Sir Roland Theodore Symonette, NH (16 December 1898 – 13 March 1980) was a Bahamian politician and the first Premier of the Bahamas after self-government was achieved in 1964. He was leader of the United Bahamian Party (UBP), which some felt represented the interests of the "Bay Street Boys" and was the ruling party between 1958 and 1967. After 1967 Sir Roland Theodore Symonette asked Sir Randol Fawkes to join the U.B.P after the 1967 results were released, in order to assist the U.B.P in the formation of a new government.

Biography
Roland "Pop" Symonette was one of nine children of Methodist minister Edwin Lofthouse Symonette and his wife Lavania Alethia (née Weech) on the small island settlement of Current, Eleuthera.

Although he had only six years of formal education, Symonette became one of the wealthiest men of his generation. An autodidact and lifelong advocate of education, he was a school teacher early in his career. As teaching was a difficult way to make a living, Symonette first tried to make his way as a fisherman and a tomato farmer in Riviera Beach, Florida, and then during Prohibition, Symonette transported whiskey to the United States. 
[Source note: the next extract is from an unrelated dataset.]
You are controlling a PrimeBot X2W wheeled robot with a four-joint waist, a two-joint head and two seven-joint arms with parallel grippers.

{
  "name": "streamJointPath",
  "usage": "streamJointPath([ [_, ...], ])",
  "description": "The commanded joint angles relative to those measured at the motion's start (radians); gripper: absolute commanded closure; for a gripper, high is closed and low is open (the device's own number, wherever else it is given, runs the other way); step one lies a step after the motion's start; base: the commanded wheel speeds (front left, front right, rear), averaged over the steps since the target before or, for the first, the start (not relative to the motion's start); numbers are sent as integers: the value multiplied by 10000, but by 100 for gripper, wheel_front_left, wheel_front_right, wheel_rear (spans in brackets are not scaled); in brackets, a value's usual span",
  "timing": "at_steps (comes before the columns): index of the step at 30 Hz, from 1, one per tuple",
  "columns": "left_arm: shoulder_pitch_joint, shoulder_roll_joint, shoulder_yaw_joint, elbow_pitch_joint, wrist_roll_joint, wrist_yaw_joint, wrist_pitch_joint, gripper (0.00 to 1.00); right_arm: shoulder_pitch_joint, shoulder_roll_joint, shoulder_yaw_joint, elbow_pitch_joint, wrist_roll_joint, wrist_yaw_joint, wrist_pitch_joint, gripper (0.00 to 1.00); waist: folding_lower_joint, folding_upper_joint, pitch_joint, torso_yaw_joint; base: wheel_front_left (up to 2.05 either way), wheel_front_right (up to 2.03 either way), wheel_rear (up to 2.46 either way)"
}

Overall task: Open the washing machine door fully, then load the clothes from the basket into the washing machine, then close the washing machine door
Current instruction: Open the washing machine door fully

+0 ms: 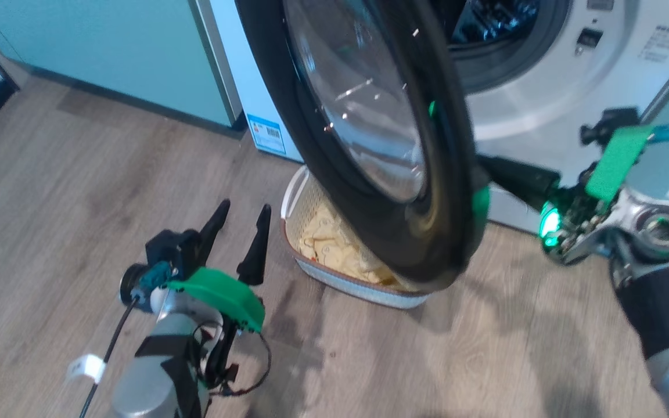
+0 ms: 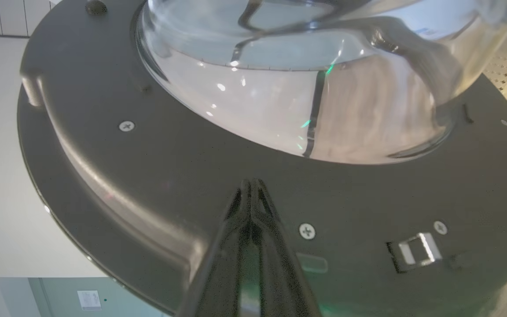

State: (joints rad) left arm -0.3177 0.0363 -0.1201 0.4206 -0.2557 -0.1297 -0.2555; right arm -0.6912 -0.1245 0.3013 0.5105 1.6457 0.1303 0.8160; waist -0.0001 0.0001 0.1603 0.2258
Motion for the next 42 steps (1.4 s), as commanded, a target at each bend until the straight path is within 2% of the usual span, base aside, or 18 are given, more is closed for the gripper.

During prohibition, liquor was legal in the Bahamas but not in the United States. Bahamian citizens like Roland Symonette could legally buy and transport alcohol as long as they stayed outside US territorial waters. Symonette was among the most successful of Bahamian bootleggers because he obeyed these US territorial laws. 

That Symonette was a preacher’s son, considered to be decent may have contributed to his relatively good reputation among US customs/coastguard. Also he was known to have rescued a US Customs ship filled with men who other bootleggers had set adrift to die. He was humble and avoided taunting the law, unlike Bill McCoy whose stunts humiliated and angered US law men.

During this time he engaged in business with the Bronfman family Sam Ross aka Samuel Bronfman. Symonette parted ways with the Bronfmans as prohibition ended and when the Bronfmans were looking into unsavory ways to profit from human vice. Presumably Symonette felt that in addition to being morally objectional, the Bronfmans' plans would endanger the populace of his small homeland. Symonette's distaste for gambling and drugs was well known.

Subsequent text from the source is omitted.